■ **TASK OBJECTIVE**: Locate the word "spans" in the entries below, then gather every line that holds it.

· · · · · · ·

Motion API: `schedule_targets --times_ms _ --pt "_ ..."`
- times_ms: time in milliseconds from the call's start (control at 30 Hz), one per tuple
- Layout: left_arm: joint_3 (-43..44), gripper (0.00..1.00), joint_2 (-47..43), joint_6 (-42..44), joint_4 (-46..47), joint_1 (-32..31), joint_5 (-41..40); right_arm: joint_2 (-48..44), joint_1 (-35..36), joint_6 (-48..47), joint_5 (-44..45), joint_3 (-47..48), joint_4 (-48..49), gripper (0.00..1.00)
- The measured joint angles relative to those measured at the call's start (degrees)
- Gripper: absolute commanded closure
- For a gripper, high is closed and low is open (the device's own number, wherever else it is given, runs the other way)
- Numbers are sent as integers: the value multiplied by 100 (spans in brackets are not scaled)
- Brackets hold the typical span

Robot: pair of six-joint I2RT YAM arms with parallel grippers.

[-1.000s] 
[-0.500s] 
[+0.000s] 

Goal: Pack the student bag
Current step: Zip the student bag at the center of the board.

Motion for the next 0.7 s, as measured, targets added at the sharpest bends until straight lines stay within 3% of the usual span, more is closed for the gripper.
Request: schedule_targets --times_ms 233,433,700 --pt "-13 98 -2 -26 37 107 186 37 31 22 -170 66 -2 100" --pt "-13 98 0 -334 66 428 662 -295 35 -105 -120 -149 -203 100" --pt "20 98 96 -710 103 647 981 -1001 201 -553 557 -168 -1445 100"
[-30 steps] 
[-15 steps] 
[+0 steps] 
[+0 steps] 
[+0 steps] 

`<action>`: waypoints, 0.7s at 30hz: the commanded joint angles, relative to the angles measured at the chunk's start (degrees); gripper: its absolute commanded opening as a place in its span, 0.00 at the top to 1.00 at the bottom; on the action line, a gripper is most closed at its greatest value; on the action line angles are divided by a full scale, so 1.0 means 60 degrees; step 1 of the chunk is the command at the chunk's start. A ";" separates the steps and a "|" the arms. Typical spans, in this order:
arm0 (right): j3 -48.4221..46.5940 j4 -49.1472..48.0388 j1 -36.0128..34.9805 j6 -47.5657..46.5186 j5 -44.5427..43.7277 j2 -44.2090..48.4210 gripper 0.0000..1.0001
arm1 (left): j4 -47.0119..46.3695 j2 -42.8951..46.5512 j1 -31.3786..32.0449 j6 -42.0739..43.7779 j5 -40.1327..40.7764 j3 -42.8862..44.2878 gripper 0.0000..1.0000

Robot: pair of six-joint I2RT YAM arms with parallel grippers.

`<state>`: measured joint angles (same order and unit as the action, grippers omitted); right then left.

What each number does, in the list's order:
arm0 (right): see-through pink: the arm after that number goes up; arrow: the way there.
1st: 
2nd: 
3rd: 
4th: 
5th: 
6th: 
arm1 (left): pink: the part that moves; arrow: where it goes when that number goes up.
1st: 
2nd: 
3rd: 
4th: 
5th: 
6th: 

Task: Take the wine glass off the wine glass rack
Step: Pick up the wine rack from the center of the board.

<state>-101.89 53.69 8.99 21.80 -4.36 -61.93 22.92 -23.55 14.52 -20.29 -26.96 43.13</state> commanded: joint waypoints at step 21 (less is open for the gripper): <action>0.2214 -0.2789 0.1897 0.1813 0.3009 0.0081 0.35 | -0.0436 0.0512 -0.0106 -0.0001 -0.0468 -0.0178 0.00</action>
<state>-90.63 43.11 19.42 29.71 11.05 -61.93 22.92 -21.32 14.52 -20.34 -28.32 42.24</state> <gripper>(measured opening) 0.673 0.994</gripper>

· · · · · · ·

■ **RESULT**:
- Numbers are sent as integers: the value multiplied by 100 (spans in brackets are not scaled)
`<action>`: waypoints, 0.7s at 30hz: the commanded joint angles, relative to the angles measured at the chunk's start (degrees); gripper: its absolute commanded opening as a place in its span, 0.00 at the top to 1.00 at the bottom; on the action line, a gripper is most closed at its greatest value; on the action line angles are divided by a full scale, so 1.0 means 60 degrees; step 1 of the chunk is the command at the chunk's start. A ";" separates the steps and a "|" the arms. Typical spans, in this order:

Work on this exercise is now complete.